Maybe we should leave only the tables!
Author Response
Please see the attachment.
Author Response File: Author Response.docx
Reviewer 2 Report
The manuscript presents an ensemble transfer learning and data augmentation approach to enhance the performance of three base models. The manuscript hints at its significance for remote sensing data users but in reality it analyses general drone imagery. This is beneficial as there is a gap when it comes to drone imagery, including limited numbers of data and challenges such as acquisition at multiple heights and lighting conditions. However, the manuscript could be more significant to the remote sensing audience if it applies or even discusses some of the main findings and their implications to drone-derived orthomosaics, a product more common to remote sensing scientists.
In addition to this major issue, minor issues relate mostly to the manuscript writing style. For example, authors could avoid the use of so many acronyms that are not used frequently and check the consistent use of hyphenated words. Moreover, suggest defining UAV as uncrewed aerial vehicles (as per recent publications).

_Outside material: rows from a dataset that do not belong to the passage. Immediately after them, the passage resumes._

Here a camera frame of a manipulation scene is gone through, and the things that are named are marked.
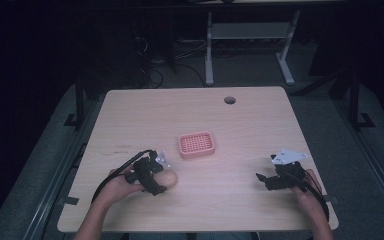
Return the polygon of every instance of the table top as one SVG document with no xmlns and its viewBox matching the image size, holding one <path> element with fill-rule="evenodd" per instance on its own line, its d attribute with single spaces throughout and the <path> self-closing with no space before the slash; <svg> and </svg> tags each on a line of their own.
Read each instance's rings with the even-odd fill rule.
<svg viewBox="0 0 384 240">
<path fill-rule="evenodd" d="M 233 97 L 234 104 L 224 99 Z M 184 160 L 178 137 L 209 131 L 215 153 Z M 110 91 L 103 103 L 58 229 L 79 228 L 110 169 L 146 149 L 165 151 L 179 182 L 163 194 L 138 192 L 115 204 L 103 231 L 273 231 L 309 229 L 289 189 L 268 191 L 255 173 L 274 176 L 271 154 L 307 153 L 320 176 L 285 91 L 280 87 Z M 330 203 L 330 224 L 338 219 Z"/>
</svg>

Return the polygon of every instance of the black cable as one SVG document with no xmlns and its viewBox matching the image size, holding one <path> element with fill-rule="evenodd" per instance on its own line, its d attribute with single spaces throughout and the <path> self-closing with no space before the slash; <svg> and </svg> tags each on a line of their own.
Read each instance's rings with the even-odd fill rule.
<svg viewBox="0 0 384 240">
<path fill-rule="evenodd" d="M 192 71 L 194 71 L 194 72 L 196 73 L 196 75 L 198 75 L 199 79 L 201 80 L 202 86 L 203 86 L 203 87 L 207 87 L 207 85 L 205 84 L 204 79 L 201 77 L 201 75 L 199 74 L 199 72 L 198 72 L 195 68 L 193 68 L 193 67 L 191 67 L 191 66 L 188 66 L 188 65 L 180 64 L 180 63 L 176 63 L 176 65 L 177 65 L 177 66 L 181 66 L 181 67 L 186 67 L 186 68 L 189 68 L 189 69 L 191 69 Z"/>
<path fill-rule="evenodd" d="M 93 194 L 93 197 L 92 197 L 92 203 L 93 201 L 95 201 L 96 197 L 98 197 L 99 193 L 101 192 L 101 190 L 105 187 L 105 185 L 111 181 L 112 179 L 120 176 L 121 172 L 126 169 L 130 164 L 132 164 L 133 162 L 135 162 L 136 160 L 138 160 L 143 154 L 145 153 L 149 153 L 149 152 L 152 152 L 152 150 L 145 150 L 145 151 L 142 151 L 142 152 L 139 152 L 138 154 L 136 154 L 134 157 L 132 157 L 129 161 L 127 161 L 126 163 L 124 163 L 121 167 L 117 168 L 117 170 L 115 170 L 113 173 L 111 173 L 110 175 L 108 175 L 108 177 L 106 177 L 104 179 L 104 181 L 101 182 L 101 184 L 99 184 L 98 188 L 96 189 L 95 193 Z"/>
<path fill-rule="evenodd" d="M 311 181 L 313 181 L 313 183 L 316 186 L 317 190 L 319 191 L 320 195 L 323 195 L 322 190 L 319 188 L 319 186 L 317 185 L 317 183 L 314 180 L 314 178 L 310 175 L 310 173 L 308 173 L 307 170 L 304 170 L 304 171 L 305 171 L 305 173 L 307 173 L 307 176 L 310 177 Z"/>
<path fill-rule="evenodd" d="M 233 49 L 234 53 L 229 53 L 230 48 Z M 241 46 L 240 44 L 232 44 L 227 42 L 220 42 L 216 45 L 214 45 L 214 58 L 232 58 L 239 55 L 242 55 L 239 53 L 239 48 L 243 48 L 244 52 L 246 52 L 247 48 L 245 46 Z"/>
<path fill-rule="evenodd" d="M 179 54 L 179 55 L 175 56 L 175 59 L 187 58 L 187 57 L 191 57 L 193 55 L 196 55 L 198 53 L 205 52 L 206 51 L 206 46 L 207 46 L 207 44 L 204 42 L 198 48 L 195 48 L 193 50 L 189 50 L 189 51 L 187 51 L 185 53 L 182 53 L 182 54 Z"/>
<path fill-rule="evenodd" d="M 156 87 L 153 87 L 152 83 L 154 83 L 154 81 L 152 81 L 151 77 L 149 76 L 149 80 L 150 80 L 150 82 L 151 82 L 151 87 L 154 88 L 154 89 L 157 89 L 157 88 L 161 87 L 162 84 L 163 84 L 163 82 L 164 82 L 164 76 L 163 76 L 163 74 L 162 74 L 160 71 L 158 71 L 158 70 L 156 70 L 156 69 L 154 69 L 154 68 L 149 68 L 149 70 L 154 71 L 154 72 L 157 73 L 157 74 L 160 76 L 160 78 L 161 78 L 161 80 L 160 80 L 160 82 L 157 84 L 157 86 L 156 86 Z"/>
<path fill-rule="evenodd" d="M 145 72 L 145 70 L 143 70 L 143 68 L 141 70 L 147 76 L 147 81 L 146 81 L 145 85 L 143 86 L 143 88 L 149 88 L 149 85 L 151 83 L 151 77 L 149 76 L 149 72 Z"/>
</svg>

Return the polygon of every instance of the dark background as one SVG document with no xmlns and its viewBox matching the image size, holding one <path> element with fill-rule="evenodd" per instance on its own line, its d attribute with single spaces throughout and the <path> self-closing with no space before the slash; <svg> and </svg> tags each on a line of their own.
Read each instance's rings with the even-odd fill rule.
<svg viewBox="0 0 384 240">
<path fill-rule="evenodd" d="M 133 35 L 147 37 L 150 47 L 169 59 L 170 41 L 205 34 L 199 27 L 205 26 L 205 15 L 202 21 L 197 13 L 61 13 L 79 6 L 84 2 L 0 1 L 0 207 L 77 78 L 90 98 L 109 89 L 140 88 L 147 63 L 138 58 Z M 303 11 L 294 41 L 310 39 L 319 42 L 319 50 L 309 74 L 352 66 L 384 108 L 384 1 Z"/>
</svg>

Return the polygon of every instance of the sponge holder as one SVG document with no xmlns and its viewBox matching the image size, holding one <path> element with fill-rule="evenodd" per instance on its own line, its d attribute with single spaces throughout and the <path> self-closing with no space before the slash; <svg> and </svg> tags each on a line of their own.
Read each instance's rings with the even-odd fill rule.
<svg viewBox="0 0 384 240">
<path fill-rule="evenodd" d="M 179 149 L 183 159 L 191 159 L 213 154 L 215 145 L 211 133 L 204 131 L 181 135 Z"/>
</svg>

The methods section could become more clear if:
- Include size/resolution of images from datasets
- Maybe include model architectures?
- Figure 3 is reworked to better show where the imagery is coming from (include name of datasets, number of images used for training/testing) and how results are being tested.
- Include section detailing model accuracy assessment. Suggest moving first paragraph of Section 3 3.1 and 3.2 to methods.
In terms of structure, the results section could be improved if data augmentation metrics and per class results are described. Suggest moving sections 4.1 and 4.2 from discussion to results.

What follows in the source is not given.